_Exercise brief_
Each line starting at the one that contains "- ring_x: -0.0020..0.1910" and ending at the one that contains "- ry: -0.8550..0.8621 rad" must be returned exactly, and the rest of the listing is left out.

◇ ◇ ◇ ◇

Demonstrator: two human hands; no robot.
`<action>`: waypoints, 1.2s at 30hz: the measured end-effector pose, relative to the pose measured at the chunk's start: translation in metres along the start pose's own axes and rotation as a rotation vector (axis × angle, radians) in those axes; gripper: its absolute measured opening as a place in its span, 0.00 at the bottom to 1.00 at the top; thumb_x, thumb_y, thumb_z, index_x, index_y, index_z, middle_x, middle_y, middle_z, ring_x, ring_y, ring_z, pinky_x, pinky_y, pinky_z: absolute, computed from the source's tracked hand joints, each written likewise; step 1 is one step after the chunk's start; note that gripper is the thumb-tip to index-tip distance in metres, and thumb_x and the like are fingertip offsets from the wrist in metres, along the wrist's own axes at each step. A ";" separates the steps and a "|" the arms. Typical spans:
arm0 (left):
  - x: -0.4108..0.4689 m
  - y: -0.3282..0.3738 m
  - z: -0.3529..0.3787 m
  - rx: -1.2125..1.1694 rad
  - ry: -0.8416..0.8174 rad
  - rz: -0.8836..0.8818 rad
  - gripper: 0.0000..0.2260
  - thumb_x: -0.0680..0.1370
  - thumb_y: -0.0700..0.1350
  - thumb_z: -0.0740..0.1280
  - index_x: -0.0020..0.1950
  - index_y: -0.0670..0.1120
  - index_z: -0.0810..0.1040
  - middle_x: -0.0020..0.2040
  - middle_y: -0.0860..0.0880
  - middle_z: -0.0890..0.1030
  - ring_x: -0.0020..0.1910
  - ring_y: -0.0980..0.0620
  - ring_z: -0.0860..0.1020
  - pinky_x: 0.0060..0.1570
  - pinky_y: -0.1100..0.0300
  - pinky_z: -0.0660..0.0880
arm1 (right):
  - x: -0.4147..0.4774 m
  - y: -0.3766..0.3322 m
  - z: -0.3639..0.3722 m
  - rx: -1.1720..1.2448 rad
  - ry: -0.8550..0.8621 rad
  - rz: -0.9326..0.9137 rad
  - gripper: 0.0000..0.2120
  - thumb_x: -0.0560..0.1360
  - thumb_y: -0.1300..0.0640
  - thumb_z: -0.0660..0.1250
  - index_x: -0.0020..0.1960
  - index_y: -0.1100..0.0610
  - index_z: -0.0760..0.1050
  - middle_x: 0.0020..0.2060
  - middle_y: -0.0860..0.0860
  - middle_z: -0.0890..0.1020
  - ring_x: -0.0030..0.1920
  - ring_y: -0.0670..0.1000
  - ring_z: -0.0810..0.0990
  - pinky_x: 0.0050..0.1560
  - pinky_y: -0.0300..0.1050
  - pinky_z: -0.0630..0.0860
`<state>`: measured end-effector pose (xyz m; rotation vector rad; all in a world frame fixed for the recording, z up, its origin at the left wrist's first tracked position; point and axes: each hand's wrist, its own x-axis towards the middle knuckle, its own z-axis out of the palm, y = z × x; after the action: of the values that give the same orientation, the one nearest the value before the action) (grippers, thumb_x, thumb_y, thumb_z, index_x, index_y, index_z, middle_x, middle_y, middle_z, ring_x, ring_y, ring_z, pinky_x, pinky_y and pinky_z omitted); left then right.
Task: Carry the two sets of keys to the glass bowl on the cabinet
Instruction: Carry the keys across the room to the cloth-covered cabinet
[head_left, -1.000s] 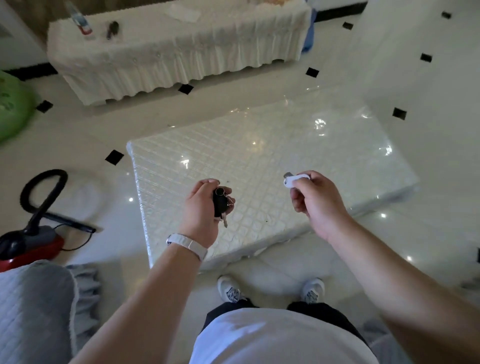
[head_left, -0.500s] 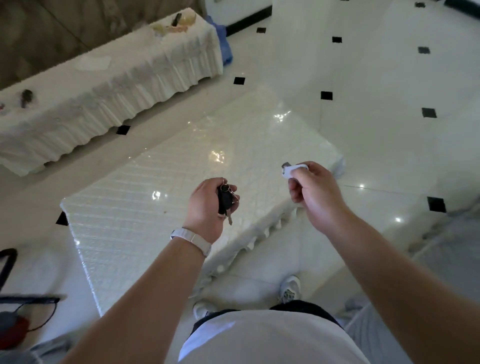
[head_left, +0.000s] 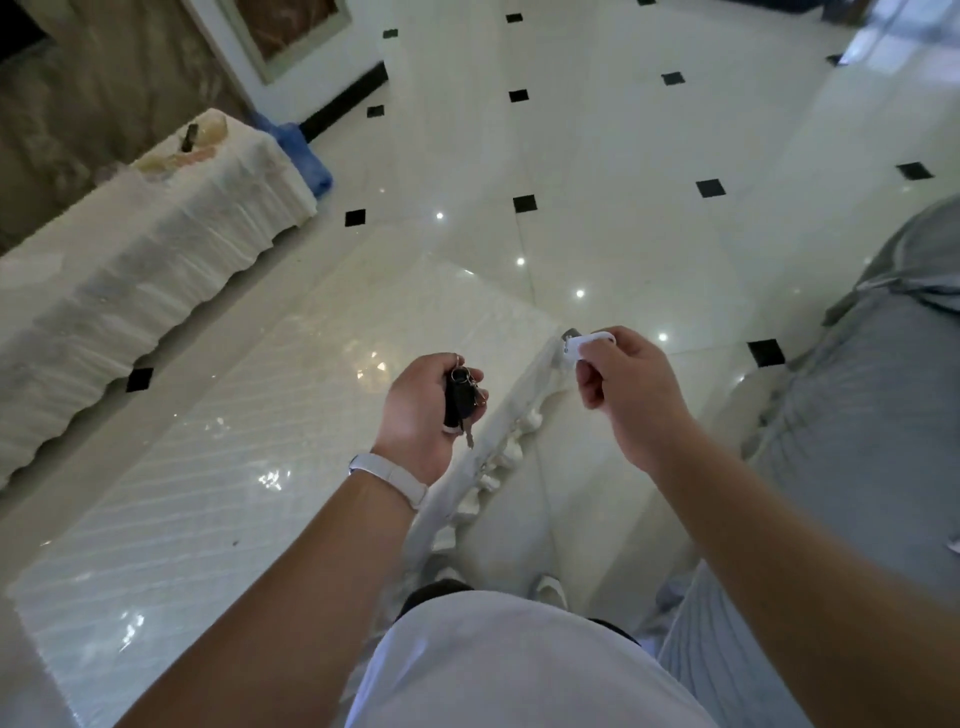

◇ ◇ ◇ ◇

_Expected output_
  - ring_x: -0.0020..0.1910
  - ring_y: -0.0980..0.0620
  - ring_z: -0.0860..0.1020
  - pinky_x: 0.0060..0.1570
  - pinky_y: -0.1100..0.0300
  - pinky_z: -0.0660..0.0880
arm1 (right):
  - x: -0.4147..0.4774 m
  - y: -0.3766..0.3322 m
  - z: -0.3639..0.3722 m
  - rx: -1.1720..1.2448 rad
  - ry: -0.8550..0.8621 rad

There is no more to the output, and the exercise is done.